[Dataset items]
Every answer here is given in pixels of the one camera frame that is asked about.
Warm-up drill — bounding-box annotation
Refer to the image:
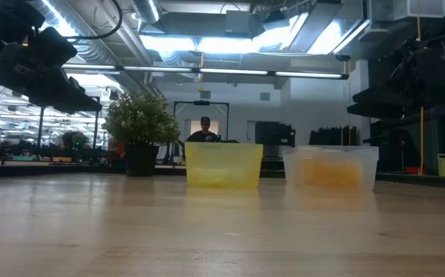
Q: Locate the person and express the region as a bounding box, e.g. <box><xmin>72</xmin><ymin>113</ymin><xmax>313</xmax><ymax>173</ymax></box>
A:
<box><xmin>186</xmin><ymin>116</ymin><xmax>219</xmax><ymax>143</ymax></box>

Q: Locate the black aluminium table frame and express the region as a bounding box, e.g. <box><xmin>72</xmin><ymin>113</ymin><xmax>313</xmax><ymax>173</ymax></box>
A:
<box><xmin>0</xmin><ymin>161</ymin><xmax>445</xmax><ymax>190</ymax></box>

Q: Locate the small background plant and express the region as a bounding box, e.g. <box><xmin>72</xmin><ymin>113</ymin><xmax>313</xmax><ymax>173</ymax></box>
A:
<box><xmin>61</xmin><ymin>130</ymin><xmax>91</xmax><ymax>155</ymax></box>

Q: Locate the white-capped orange pill bottle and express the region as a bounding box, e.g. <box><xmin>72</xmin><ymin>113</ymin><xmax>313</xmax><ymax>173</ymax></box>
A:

**Work item**
All lines above in which the word "express" occurs should be identified and copied.

**Expected answer**
Q: Locate the person and express the region as a bounding box, e.g. <box><xmin>72</xmin><ymin>113</ymin><xmax>313</xmax><ymax>173</ymax></box>
Q: Locate the black aluminium table frame and express the region as a bounding box, e.g. <box><xmin>72</xmin><ymin>113</ymin><xmax>313</xmax><ymax>173</ymax></box>
Q: Locate the small background plant and express the region as a bounding box, e.g. <box><xmin>72</xmin><ymin>113</ymin><xmax>313</xmax><ymax>173</ymax></box>
Q: Locate the white-capped orange pill bottle and express the region as a bounding box, e.g. <box><xmin>72</xmin><ymin>113</ymin><xmax>313</xmax><ymax>173</ymax></box>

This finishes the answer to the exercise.